The MacArthur Initiative is making the RESPECT-Depression materials
available at no cost to medical practices that want to adopt it. Those
materials can be downloaded from the Web at
<www.depression-primarycare.org/clinicians/re_engineering/>.
The essential components include training primary care clinicians in the
use of the RESPECT-Depression materials, telephone care management, and closer
relationships between mental health and primary care clinicians, said Allen
Dietrich, M.D., a professor of community and family medicine at Dartmouth
Medical School and co-chair of the MacArthur Initiative.
"Professionals work together through these three components and
provide more systematic patient education, promotion of patient
self-management, and monitoring of suicide risk. Especially important is
supporting modification of the management plan if the patient's symptoms are
not improving."
Follow-up Much More Likely
In the study, 405 patients with depression were randomly assigned to
treatment using the RESPECT-Depression model or standard care. At six months,
60 percent of 177 patients receiving the intervention had responded to
treatment compared with 47 percent of 146 patients in usual-care practices. At
six months, 37 percent of the intervention patients showed remission compared
with 27 percent of the usual-care patients.
Ninety percent of the intervention patients rated their depression care as
good or excellent at six months compared with 75 percent of usual-care
patients.
The organizations participating in the clinical trial were Intermountain
Health Care in Salt Lake City, Colorado Access in Denver, Highmark Blue Cross
Blue Shield in Pittsburgh, and ProHealth Physicians Group in Bloomfield, Conn.
The evaluation center was led by Herbert C. Schulberg, Ph.D., and was based at
Cornell University.
Dietrich said physicians using the intervention were found by independent
evaluators to be more thorough about evaluating suicide risk, more likely to
hand patients educational material about depression, and more likely to
promote self-management on behalf of the patient.
"It's also true that the RESPECT patients were much more likely to
get a series of follow-up contacts from the clinician," Dietrich said.
"They had both more follow-up visits over the three months following the
index visitfollowing the first visit. And they were also much, much
more likely to get a telephone support call."

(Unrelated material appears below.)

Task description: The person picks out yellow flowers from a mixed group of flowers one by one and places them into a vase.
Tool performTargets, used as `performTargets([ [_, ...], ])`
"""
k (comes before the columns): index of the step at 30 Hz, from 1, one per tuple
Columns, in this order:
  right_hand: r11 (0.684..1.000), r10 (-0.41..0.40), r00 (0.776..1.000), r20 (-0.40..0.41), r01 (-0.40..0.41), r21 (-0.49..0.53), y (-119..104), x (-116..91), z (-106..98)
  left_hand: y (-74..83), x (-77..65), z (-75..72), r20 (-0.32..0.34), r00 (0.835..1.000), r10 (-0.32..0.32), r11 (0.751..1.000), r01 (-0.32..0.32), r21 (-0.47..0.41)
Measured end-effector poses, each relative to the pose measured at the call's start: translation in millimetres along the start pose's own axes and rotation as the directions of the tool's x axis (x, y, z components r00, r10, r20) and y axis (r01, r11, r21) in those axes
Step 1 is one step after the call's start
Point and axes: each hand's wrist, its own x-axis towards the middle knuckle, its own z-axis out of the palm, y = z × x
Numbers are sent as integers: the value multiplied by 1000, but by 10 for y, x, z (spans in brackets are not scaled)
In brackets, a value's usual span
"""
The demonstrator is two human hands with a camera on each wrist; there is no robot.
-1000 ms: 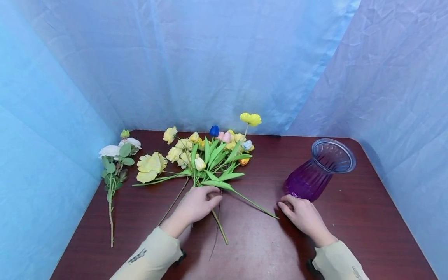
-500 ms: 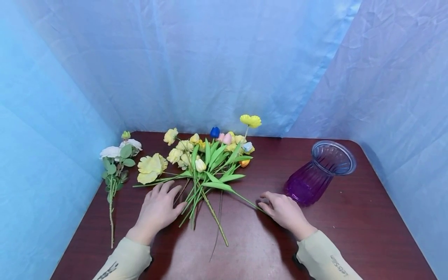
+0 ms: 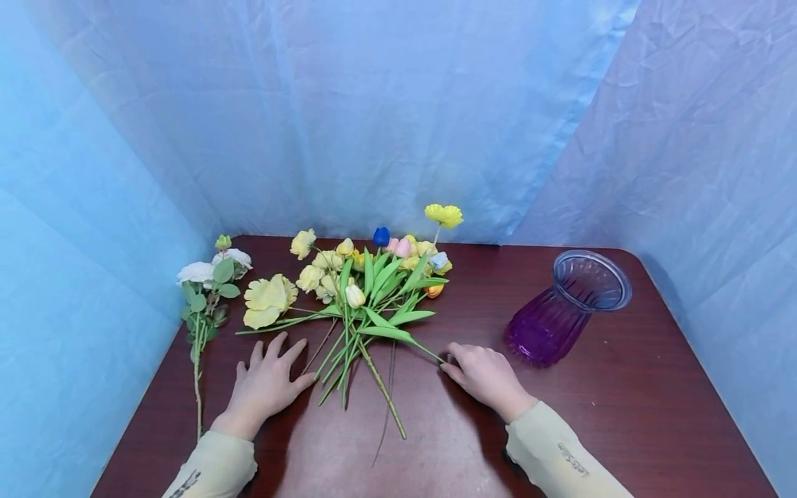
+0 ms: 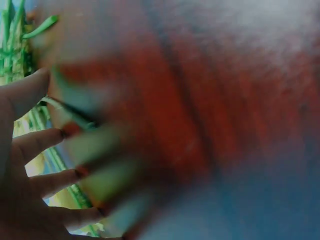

Treating Returning Soldiers
The military is also interested in adopting the model for treatment of
soldiers returning from overseas.
In a teleconference press briefing about the BMJ report, Charles
C. Engel, M.D., director of the Defense Department's Deployment Health
Clinical Center at Walter Reed Army Medical Center in Washington, D.C., said
the center is working with the RESPECT-Depression team to develop a modified
model of the approach that will help meet the post-war primary care needs of
returning soldiers and their families.
"The RESPECT model could improve early access to needed services,
improve the effectiveness of those services, and reduce stigma by locating the
care in a primary care setting," said Engel.
APA's Darrel Regier, M.D., M.P.H., who also participated in the
teleconference, called RESPECT an "excellent" model that can be
integrated into similar programs for other chronic diseases at the primary
care setting, so that it would not require additional staffing beyond what is
already available.
Regier is head of APA's Office of Research and the American Psychiatric
Institute for Research and Education.
"I think a major problem is probably disseminating it to the smaller
office practices that don't have additional staff available and that don't
already have a preexisting infrastructure of the type that the five
organizations had," Regier said. "But if, in fact, this model can
be demonstrated to be sustained, I think it will be a very nice
contribution."
Regier added that the RESPECT model supports the close monitoring of
antidepressant medication useespecially around suicidal ideation.
"If physicians were using this kind of instrument on a routine basis,
they would be able to address the safety issues that have been raised,"
Regier said.
The report, "Re-engineering Systems for the Treatment of
Depression in Primary Care: Cluster Randomised Controlled Trial," is
posted online at
<www.depression-primarycare.org/images/pdf/bmj.pdf>.